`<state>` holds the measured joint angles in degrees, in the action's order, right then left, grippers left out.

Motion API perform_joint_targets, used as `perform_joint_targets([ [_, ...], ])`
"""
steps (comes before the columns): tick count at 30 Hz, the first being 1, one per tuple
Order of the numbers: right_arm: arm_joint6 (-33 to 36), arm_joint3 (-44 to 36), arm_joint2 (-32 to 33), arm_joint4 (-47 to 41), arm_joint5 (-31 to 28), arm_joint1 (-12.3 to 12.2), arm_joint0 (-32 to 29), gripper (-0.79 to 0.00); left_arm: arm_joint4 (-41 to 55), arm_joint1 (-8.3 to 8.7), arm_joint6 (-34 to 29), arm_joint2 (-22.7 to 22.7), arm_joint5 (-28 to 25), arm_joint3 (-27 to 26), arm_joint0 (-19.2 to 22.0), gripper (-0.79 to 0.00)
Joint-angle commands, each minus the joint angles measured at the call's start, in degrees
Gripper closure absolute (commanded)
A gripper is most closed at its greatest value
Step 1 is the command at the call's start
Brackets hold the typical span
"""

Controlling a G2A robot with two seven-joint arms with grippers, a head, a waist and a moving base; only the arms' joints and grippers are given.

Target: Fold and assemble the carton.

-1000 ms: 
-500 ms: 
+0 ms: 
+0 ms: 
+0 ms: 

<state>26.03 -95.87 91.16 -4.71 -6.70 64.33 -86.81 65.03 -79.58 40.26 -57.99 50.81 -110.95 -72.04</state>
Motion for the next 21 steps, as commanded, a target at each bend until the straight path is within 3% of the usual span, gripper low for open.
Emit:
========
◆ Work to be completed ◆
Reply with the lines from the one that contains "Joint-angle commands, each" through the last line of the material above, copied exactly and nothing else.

◆ Result below ◆
Joint-angle commands, each minus the joint angles measured at the call's start, in degrees
Gripper closure absolute (commanded)
A gripper is most closed at its greatest value
Step 1 is the command at the call's start
Brackets hold the typical span
"""

Controlling a G2A robot with two seven-joint arms with grippers, a head, a waist and a moving base; only the arms' joints and grippers are given.

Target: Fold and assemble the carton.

-1000 ms: 
-500 ms: 
+0 ms: 
+0 ms: 
+0 ms: 

<state>26.03 -95.87 91.16 -4.71 -6.70 64.33 -86.81 65.03 -79.58 40.26 -57.99 50.81 -110.95 -72.04</state>
Motion for the next 21 steps, as commanded, a target at each bend until the straight path is within 3% of the usual span, gripper low for open.
Emit:

This exercise calls for no further output.